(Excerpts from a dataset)

══════════════════════════════

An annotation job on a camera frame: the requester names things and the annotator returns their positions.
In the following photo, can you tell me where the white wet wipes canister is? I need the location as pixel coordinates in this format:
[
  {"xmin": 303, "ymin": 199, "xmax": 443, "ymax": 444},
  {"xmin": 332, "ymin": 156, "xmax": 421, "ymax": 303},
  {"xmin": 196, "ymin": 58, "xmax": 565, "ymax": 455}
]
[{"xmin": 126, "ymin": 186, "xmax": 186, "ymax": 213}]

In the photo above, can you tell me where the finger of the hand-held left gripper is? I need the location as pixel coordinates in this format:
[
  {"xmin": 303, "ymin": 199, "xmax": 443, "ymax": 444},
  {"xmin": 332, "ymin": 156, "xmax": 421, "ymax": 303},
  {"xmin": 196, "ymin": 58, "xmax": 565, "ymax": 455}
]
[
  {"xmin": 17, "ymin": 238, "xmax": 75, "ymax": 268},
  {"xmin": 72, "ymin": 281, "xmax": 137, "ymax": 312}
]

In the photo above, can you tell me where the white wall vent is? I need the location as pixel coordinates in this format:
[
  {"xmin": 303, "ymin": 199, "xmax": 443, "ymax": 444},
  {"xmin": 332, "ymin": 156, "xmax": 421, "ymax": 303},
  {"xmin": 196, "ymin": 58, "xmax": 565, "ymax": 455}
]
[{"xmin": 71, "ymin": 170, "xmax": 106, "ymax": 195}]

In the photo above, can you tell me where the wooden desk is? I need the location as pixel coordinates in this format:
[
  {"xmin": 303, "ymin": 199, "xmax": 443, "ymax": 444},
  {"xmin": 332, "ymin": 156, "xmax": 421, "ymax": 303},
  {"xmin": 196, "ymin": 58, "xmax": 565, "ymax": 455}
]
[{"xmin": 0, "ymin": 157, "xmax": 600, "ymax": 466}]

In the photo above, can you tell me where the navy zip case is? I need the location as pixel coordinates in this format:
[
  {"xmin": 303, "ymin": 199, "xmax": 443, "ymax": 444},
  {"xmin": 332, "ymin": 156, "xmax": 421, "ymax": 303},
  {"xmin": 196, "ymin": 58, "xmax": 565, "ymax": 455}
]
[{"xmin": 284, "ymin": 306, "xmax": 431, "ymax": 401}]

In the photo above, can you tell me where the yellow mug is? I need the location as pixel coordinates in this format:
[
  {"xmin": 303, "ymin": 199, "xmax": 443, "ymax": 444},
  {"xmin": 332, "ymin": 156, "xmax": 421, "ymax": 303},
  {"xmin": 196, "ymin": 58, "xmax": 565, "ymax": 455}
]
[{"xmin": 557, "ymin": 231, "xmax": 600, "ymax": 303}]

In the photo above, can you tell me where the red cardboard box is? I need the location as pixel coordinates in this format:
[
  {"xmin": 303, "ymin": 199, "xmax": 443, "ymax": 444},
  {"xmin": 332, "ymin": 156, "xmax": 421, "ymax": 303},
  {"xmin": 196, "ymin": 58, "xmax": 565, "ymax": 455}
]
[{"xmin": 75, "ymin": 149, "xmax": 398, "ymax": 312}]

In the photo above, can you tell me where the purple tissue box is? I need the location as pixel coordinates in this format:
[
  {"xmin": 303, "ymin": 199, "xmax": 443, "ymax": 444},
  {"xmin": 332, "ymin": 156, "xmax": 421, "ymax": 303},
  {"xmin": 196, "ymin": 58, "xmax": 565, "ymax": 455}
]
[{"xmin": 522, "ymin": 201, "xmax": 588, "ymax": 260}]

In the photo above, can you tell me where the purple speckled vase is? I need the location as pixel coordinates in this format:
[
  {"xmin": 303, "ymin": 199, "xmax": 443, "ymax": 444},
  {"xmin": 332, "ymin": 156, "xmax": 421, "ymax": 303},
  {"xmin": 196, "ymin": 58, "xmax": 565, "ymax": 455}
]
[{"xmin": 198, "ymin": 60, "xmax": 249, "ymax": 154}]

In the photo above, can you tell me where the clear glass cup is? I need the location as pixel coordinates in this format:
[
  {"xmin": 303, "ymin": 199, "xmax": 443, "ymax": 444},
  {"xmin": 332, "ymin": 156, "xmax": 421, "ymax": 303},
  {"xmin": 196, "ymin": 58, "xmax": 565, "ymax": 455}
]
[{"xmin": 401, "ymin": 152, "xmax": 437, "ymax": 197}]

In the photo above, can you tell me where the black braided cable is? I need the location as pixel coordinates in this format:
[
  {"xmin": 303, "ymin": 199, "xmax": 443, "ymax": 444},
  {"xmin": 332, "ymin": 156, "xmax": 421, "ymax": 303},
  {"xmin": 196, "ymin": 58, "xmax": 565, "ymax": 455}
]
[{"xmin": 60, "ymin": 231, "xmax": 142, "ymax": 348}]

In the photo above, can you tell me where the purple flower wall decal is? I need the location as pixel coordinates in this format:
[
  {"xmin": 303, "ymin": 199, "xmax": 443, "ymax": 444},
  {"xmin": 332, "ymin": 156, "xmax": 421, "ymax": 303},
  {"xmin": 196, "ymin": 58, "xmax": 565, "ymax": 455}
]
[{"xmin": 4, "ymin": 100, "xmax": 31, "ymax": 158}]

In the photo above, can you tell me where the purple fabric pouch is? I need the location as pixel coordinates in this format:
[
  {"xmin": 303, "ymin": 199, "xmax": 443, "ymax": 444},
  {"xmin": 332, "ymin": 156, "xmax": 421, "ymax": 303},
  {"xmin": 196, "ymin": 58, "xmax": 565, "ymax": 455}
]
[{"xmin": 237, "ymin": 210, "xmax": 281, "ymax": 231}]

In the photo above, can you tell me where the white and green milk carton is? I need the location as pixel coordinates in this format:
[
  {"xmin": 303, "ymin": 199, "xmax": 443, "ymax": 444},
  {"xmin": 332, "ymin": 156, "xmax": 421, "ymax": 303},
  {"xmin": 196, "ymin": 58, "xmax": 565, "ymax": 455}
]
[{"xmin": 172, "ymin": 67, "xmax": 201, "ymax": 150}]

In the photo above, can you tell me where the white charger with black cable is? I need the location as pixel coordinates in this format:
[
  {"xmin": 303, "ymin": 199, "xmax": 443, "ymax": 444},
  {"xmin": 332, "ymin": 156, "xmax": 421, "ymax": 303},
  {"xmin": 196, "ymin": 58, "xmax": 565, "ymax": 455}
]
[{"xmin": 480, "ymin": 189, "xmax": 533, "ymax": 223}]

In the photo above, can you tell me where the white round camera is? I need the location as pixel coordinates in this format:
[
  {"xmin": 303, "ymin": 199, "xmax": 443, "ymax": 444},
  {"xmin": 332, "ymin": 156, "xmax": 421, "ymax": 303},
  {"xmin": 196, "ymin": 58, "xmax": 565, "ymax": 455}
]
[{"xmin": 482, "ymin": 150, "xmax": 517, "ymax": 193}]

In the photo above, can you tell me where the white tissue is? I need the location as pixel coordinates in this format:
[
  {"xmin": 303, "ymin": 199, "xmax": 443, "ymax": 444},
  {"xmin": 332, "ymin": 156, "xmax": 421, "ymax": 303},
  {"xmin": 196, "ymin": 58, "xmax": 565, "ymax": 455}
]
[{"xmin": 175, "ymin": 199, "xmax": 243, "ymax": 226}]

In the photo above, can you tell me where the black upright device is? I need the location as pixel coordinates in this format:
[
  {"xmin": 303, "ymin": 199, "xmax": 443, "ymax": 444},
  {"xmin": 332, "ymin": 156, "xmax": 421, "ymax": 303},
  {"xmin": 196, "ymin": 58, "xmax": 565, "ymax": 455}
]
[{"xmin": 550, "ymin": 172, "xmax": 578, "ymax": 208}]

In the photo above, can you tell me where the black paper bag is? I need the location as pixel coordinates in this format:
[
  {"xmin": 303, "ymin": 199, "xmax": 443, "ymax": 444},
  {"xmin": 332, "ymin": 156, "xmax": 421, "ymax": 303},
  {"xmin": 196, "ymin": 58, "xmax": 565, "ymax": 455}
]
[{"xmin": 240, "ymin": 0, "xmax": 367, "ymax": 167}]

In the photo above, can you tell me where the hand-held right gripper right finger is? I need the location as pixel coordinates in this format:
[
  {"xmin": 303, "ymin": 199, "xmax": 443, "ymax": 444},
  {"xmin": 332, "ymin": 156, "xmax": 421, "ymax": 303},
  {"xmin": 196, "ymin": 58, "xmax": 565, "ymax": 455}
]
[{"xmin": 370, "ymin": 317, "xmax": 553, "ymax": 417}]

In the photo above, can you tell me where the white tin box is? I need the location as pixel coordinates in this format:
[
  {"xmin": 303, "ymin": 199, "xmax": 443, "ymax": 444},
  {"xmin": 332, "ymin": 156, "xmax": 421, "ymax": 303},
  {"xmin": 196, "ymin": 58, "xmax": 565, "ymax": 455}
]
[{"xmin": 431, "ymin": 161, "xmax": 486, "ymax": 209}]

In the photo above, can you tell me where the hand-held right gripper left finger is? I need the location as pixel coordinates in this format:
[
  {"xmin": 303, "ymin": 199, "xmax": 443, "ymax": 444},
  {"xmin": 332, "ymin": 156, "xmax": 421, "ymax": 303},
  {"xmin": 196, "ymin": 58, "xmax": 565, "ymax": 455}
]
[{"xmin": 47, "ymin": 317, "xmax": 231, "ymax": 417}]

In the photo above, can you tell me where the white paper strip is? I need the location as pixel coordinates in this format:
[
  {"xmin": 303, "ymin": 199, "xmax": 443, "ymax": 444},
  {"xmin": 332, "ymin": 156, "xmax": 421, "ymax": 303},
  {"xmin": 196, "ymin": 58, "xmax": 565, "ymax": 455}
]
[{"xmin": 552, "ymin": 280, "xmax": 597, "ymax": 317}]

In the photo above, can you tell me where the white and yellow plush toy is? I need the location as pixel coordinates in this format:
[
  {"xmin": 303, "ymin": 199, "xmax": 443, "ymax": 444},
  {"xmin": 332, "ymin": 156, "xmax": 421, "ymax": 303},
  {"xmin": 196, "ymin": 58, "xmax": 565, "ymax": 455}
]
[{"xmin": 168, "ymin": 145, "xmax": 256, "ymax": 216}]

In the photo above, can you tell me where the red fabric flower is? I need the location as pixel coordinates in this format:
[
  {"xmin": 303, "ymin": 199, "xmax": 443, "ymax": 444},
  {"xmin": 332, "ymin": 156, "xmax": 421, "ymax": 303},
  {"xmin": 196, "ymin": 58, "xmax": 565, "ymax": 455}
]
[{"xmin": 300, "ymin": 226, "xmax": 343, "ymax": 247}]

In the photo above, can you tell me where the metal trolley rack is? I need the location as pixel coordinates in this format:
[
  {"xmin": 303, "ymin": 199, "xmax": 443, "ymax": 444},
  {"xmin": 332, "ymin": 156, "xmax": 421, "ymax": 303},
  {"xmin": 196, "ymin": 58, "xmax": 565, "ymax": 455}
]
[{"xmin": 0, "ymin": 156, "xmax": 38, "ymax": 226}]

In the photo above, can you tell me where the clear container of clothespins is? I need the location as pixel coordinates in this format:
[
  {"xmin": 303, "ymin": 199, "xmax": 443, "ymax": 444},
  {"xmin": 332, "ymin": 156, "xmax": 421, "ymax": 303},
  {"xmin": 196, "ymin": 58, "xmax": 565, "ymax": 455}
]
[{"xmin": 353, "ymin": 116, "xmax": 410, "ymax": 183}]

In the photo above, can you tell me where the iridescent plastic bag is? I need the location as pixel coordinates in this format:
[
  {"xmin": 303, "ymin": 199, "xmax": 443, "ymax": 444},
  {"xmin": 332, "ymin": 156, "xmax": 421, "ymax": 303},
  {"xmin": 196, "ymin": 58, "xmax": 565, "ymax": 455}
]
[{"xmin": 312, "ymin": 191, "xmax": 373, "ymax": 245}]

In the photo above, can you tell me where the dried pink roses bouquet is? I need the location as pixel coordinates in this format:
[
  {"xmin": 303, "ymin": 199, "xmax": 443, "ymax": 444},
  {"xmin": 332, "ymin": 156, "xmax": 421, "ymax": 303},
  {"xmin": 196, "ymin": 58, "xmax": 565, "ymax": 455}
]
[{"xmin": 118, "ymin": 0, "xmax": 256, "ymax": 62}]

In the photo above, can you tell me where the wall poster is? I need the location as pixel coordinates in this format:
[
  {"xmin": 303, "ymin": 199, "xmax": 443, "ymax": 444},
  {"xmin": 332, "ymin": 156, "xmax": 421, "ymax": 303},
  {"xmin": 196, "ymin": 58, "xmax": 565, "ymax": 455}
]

══════════════════════════════

- Work item
Bring together all lines in the records where the word "clear" is found.

- Solution to the exercise
In the photo above, can you tell me where the clear glass cup is? I need the location as pixel coordinates in this format:
In the photo above, can you tell me where the clear container of clothespins is? I need the location as pixel coordinates in this format:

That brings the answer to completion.